DIRECTIONS FOR THIS TASK ->
Count the lines below that carry the word "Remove". Answer with that number alone.

PROVIDED DATA: Begin

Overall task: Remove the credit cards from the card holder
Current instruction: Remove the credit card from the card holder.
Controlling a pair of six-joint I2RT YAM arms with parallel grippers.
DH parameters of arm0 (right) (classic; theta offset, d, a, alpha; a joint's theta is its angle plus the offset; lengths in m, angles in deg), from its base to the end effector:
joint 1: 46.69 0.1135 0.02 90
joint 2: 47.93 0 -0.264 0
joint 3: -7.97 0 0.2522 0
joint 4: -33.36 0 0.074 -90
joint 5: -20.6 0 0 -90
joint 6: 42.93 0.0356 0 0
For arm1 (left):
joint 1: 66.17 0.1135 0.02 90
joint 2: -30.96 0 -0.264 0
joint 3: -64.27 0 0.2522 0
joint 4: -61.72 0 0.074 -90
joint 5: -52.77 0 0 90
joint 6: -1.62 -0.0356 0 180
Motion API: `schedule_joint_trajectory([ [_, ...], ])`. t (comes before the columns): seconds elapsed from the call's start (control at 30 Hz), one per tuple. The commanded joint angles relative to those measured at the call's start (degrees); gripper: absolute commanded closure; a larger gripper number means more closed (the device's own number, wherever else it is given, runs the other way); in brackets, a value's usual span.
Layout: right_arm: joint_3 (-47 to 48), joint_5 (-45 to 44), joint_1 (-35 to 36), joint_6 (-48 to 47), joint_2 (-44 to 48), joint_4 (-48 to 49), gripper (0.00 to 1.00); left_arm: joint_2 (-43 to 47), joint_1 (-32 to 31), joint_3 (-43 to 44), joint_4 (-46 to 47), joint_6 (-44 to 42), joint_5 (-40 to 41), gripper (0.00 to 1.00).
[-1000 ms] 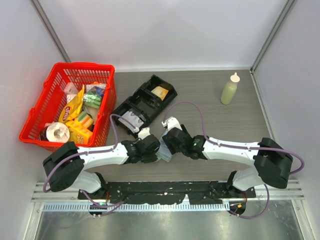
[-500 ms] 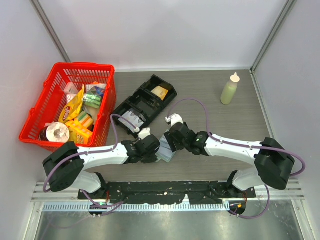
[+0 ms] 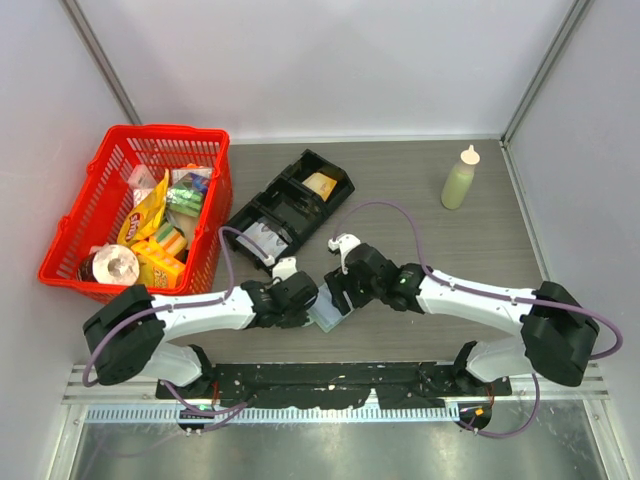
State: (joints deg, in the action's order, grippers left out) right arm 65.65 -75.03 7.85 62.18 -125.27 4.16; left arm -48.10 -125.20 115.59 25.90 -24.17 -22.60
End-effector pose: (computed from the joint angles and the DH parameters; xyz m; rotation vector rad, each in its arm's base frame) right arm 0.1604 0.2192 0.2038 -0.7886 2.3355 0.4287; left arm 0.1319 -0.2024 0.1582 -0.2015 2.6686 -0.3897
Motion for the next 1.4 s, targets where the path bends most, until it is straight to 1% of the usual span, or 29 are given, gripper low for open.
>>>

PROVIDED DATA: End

OUTPUT OF THE TASK ->
2